Problem to work on.
Filter the entries below, keeping every line that has the word "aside".

Material for this exercise.

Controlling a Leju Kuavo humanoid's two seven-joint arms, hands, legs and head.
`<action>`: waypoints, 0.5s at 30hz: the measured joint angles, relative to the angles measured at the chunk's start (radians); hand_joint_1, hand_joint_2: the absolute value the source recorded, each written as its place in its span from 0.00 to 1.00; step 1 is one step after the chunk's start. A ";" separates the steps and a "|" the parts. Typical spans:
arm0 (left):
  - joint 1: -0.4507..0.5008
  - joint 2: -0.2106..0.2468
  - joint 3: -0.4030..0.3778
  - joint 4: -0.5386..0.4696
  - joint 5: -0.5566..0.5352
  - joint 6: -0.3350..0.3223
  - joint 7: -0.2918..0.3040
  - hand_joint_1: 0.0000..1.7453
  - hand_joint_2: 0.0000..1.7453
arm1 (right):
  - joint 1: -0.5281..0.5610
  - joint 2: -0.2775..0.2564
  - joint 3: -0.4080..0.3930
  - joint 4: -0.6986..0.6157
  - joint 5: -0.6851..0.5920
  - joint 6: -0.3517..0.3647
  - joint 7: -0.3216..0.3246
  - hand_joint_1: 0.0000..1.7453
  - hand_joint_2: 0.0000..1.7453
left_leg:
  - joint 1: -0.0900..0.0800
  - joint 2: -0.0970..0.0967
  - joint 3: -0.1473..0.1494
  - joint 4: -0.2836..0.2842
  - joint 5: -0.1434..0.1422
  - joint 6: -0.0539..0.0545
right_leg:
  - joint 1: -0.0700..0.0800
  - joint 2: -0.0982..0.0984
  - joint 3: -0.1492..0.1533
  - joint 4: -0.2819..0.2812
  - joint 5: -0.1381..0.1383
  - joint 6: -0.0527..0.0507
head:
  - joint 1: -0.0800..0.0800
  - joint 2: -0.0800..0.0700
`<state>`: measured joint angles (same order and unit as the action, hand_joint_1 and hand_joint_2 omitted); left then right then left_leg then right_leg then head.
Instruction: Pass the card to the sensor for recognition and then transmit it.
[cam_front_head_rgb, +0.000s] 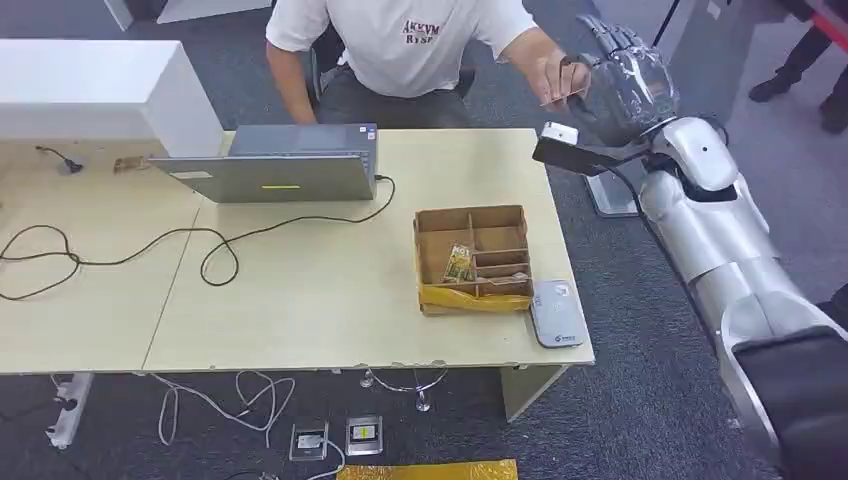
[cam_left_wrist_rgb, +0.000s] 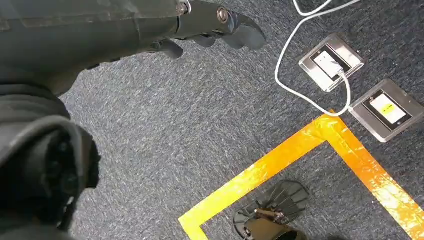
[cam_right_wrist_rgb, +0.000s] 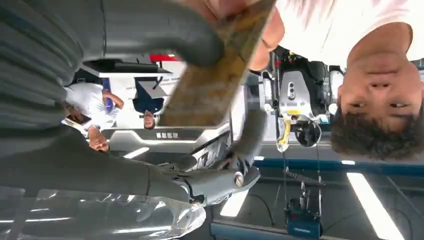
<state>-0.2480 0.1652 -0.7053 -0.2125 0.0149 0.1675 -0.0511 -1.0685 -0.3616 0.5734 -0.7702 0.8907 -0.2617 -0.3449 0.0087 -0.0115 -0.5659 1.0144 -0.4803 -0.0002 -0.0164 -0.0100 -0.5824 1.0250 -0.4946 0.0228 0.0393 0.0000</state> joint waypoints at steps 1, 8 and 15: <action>0.000 0.000 0.000 0.000 0.000 0.000 0.000 0.00 0.00 | 0.000 0.000 0.000 0.001 -0.002 0.003 0.000 1.00 1.00 | 0.000 0.000 0.000 0.000 0.000 0.000 | 0.000 0.000 0.000 0.000 0.000 0.000 | 0.000 0.000; 0.001 0.000 0.000 0.000 0.005 -0.005 0.001 0.00 0.00 | 0.000 0.000 0.008 0.008 -0.013 0.022 -0.003 1.00 1.00 | 0.000 0.000 0.000 0.000 0.000 0.000 | 0.000 0.000 0.000 0.000 0.000 0.000 | 0.000 0.000; 0.005 0.000 0.000 0.000 0.008 -0.003 0.001 0.00 0.00 | -0.007 0.002 0.011 0.015 -0.022 0.029 -0.012 1.00 1.00 | 0.000 0.000 0.000 0.000 0.000 0.000 | 0.000 0.000 0.000 0.000 0.000 0.000 | 0.000 0.000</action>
<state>-0.2432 0.1648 -0.7050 -0.2125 0.0229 0.1648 -0.0500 -1.0750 -0.3593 0.5844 -0.7553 0.8686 -0.2331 -0.3567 0.0087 -0.0114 -0.5661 1.0145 -0.4803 -0.0002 -0.0164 -0.0100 -0.5824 1.0251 -0.4946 0.0227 0.0393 0.0000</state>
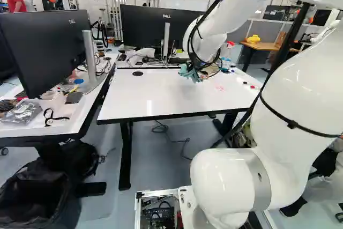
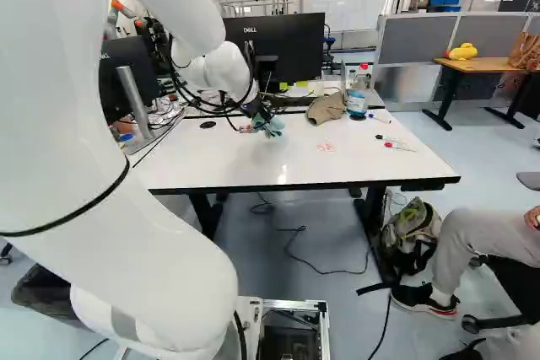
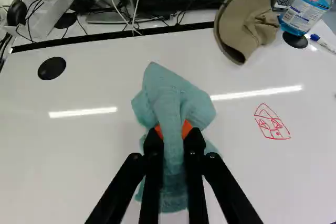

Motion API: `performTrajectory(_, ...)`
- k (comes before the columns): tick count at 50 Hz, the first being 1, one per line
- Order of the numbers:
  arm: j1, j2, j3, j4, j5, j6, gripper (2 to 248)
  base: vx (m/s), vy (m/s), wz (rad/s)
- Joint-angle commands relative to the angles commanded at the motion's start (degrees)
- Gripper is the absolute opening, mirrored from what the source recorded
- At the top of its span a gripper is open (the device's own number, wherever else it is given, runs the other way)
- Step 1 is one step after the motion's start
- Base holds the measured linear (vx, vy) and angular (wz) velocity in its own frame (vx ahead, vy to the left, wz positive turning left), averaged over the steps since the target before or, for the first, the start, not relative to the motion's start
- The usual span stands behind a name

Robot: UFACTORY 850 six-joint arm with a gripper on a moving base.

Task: Clean the table with the green towel

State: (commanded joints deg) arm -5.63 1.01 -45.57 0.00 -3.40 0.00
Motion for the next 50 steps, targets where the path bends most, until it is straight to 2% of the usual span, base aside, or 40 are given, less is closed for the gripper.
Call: performTrajectory(50, -9.5, -3.1, -3.1, 0.0, 0.0, 0.0, 50, 0.0, 0.0, 0.0)
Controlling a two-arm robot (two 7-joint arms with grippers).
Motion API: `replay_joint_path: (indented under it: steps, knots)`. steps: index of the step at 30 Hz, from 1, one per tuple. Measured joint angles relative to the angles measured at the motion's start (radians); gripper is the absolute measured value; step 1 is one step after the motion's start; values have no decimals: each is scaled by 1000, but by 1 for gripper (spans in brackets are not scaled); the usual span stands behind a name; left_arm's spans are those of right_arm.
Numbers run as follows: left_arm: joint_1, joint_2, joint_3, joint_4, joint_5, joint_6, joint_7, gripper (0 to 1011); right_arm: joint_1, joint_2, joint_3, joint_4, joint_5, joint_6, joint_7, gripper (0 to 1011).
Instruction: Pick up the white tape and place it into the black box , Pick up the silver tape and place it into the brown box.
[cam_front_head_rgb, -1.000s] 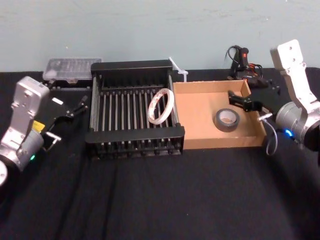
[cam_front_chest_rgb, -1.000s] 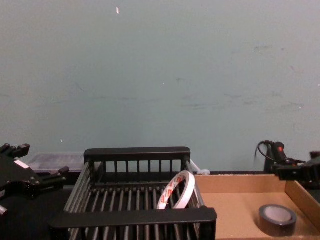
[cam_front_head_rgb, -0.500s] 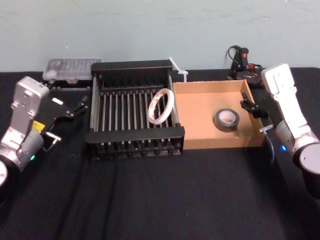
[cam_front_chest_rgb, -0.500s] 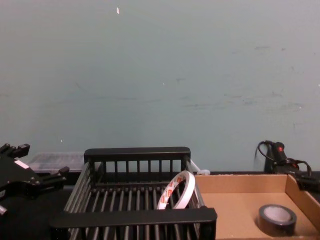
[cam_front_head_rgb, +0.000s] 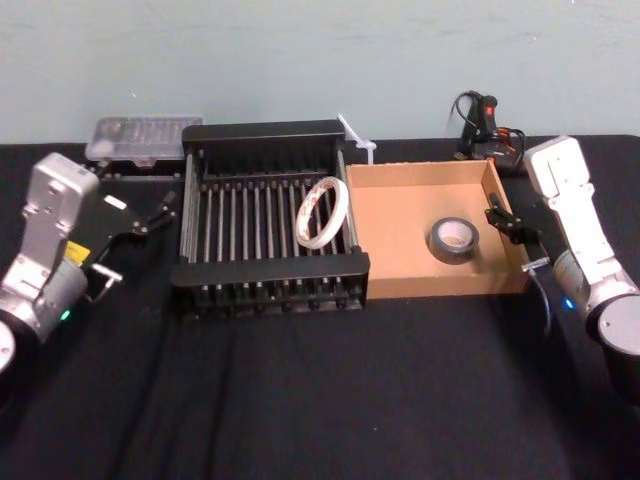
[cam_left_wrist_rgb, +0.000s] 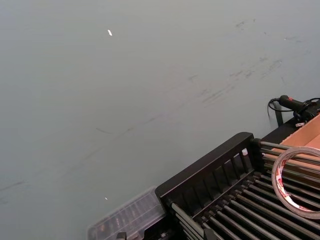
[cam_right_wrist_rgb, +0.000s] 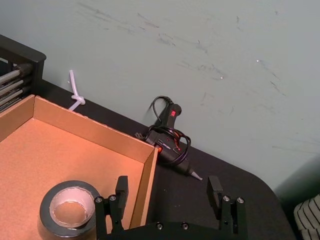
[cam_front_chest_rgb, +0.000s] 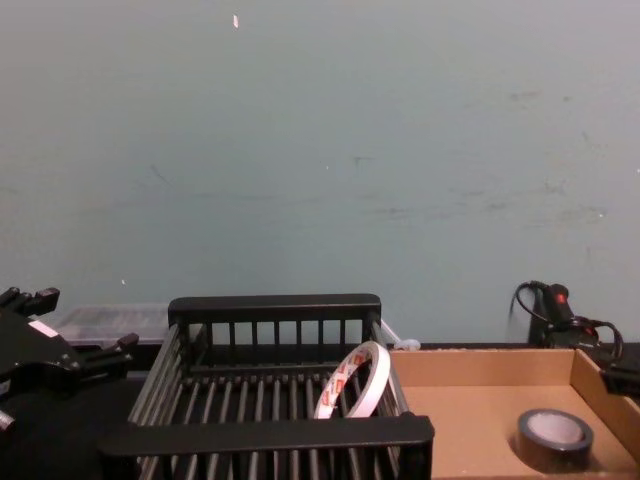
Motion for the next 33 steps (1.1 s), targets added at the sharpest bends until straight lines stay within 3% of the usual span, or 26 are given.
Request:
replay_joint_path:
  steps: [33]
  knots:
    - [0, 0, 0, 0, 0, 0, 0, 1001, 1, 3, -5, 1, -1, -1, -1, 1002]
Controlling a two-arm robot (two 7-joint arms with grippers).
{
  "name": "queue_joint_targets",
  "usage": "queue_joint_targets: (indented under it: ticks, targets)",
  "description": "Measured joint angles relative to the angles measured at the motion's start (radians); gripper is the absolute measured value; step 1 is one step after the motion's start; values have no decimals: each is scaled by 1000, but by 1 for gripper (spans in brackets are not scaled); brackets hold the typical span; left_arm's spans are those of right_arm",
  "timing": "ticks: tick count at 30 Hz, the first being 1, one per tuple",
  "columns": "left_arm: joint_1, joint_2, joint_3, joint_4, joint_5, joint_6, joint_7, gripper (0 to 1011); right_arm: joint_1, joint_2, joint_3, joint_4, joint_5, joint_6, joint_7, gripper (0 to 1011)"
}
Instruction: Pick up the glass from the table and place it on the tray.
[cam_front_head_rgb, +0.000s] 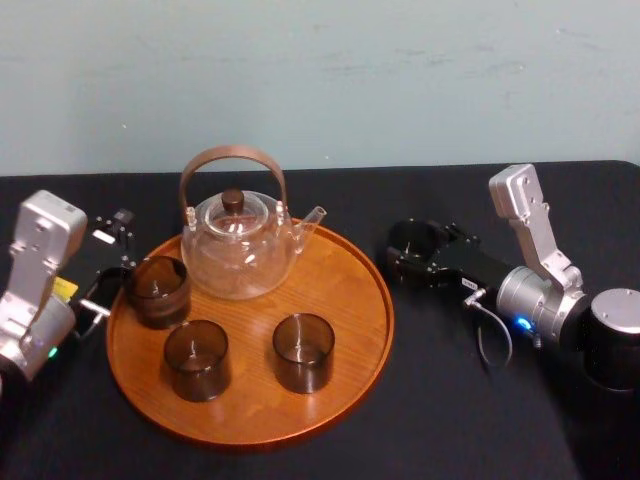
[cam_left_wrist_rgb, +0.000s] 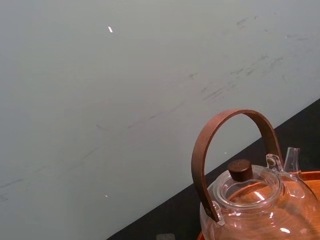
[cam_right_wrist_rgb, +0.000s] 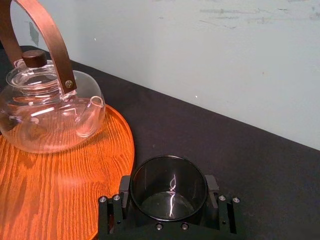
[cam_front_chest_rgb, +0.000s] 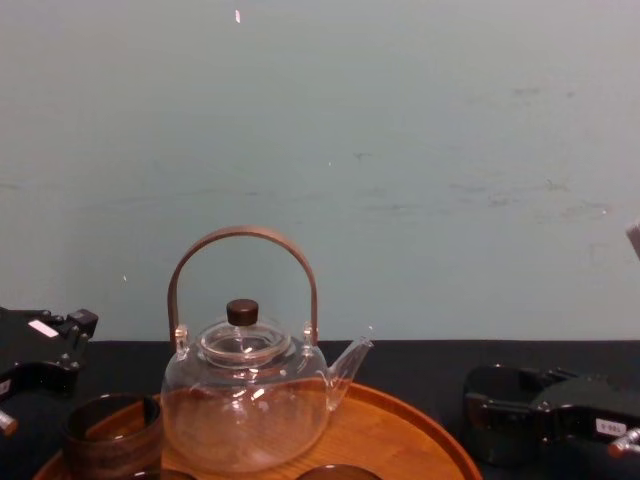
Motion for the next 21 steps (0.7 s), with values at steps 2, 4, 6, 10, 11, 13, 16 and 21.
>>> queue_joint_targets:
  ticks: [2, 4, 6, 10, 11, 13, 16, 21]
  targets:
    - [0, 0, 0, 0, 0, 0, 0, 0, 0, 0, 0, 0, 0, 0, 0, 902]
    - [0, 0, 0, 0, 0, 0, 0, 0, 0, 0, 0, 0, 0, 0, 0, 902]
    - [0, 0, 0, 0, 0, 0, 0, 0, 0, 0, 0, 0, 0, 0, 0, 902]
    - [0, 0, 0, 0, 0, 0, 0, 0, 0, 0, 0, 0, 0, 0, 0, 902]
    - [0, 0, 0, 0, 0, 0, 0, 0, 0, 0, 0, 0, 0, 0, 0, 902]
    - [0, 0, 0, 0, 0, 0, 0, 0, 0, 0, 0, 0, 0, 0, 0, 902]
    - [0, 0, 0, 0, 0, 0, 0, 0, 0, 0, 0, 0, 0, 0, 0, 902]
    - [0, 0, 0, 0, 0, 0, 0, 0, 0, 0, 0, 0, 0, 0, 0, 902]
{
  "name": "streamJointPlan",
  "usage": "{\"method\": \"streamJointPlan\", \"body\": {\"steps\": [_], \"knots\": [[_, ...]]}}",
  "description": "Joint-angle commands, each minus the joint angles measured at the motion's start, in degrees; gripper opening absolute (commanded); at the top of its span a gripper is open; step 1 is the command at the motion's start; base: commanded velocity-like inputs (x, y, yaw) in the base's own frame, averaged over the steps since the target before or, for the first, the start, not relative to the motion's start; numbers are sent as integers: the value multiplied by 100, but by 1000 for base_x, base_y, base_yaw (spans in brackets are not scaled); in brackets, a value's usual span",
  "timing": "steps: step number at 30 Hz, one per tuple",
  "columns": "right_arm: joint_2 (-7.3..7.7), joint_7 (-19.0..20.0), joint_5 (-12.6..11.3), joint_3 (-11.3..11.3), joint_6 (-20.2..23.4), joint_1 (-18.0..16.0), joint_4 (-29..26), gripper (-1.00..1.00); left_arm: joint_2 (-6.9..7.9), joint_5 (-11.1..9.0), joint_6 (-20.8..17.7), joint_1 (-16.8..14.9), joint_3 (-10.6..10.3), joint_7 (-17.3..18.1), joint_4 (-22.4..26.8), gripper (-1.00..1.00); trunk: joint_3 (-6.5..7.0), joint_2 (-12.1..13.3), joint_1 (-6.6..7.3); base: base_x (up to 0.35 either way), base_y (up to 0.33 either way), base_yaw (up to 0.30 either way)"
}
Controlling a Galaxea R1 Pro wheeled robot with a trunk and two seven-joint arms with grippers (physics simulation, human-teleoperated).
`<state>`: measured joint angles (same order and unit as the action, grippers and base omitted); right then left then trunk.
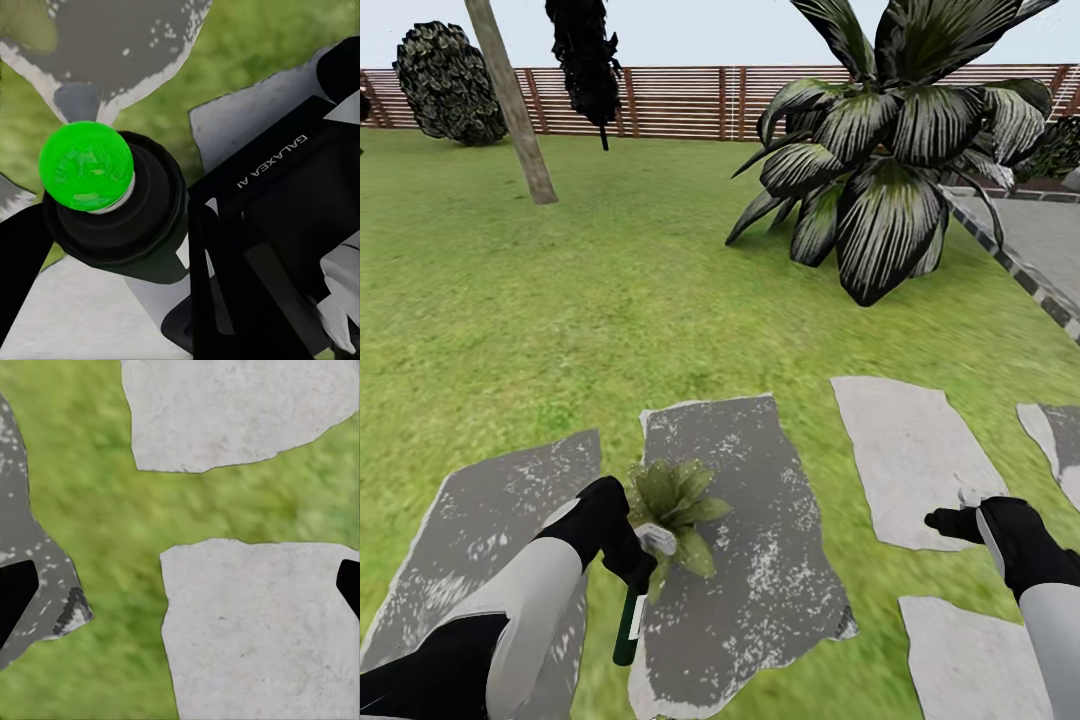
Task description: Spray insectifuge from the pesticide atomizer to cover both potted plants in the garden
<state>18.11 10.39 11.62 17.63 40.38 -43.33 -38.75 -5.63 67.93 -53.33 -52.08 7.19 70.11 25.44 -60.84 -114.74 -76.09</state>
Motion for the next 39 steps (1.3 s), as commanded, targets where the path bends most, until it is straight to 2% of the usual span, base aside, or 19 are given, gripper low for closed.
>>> {"method": "streamJointPlan", "body": {"steps": [1,12,20,25,35,39], "knots": [[-3,51,59,20,23,-1,-9,100,-9,62,-37,-4,45,37,5,-100,-5,-2,1,1,-17,249],[-3,51,59,22,23,0,-9,100,-9,59,-37,-4,45,37,5,-100,-5,-2,1,0,-26,187],[-3,51,59,22,23,-2,-9,100,-9,62,-37,-4,45,37,-2,-100,-5,-2,1,0,-314,14],[-6,51,59,22,23,-2,-9,100,-5,68,-37,-3,53,37,-4,-100,-5,-2,1,0,-271,189],[-2,51,59,21,23,-2,-9,100,6,71,-35,-4,61,37,-4,-100,-5,-2,1,0,-25,239],[-2,51,59,16,23,-1,-9,100,15,81,-31,-4,63,31,-4,-100,-5,-2,1,0,0,68]]}}
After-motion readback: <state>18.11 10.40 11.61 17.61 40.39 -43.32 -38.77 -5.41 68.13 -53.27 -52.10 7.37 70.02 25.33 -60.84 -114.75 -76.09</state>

Final answer.
Motion for the next 50 steps, targets where the path bends most, until it is straight to 2% of the usual span, base aside, or 40 are given, less is closed for the gripper.
Motion for the next 39 steps (1.3 s), as commanded, targets where the path bends most, until it is straight to 2% of the usual span, base aside, or 19 are given, gripper low for closed.

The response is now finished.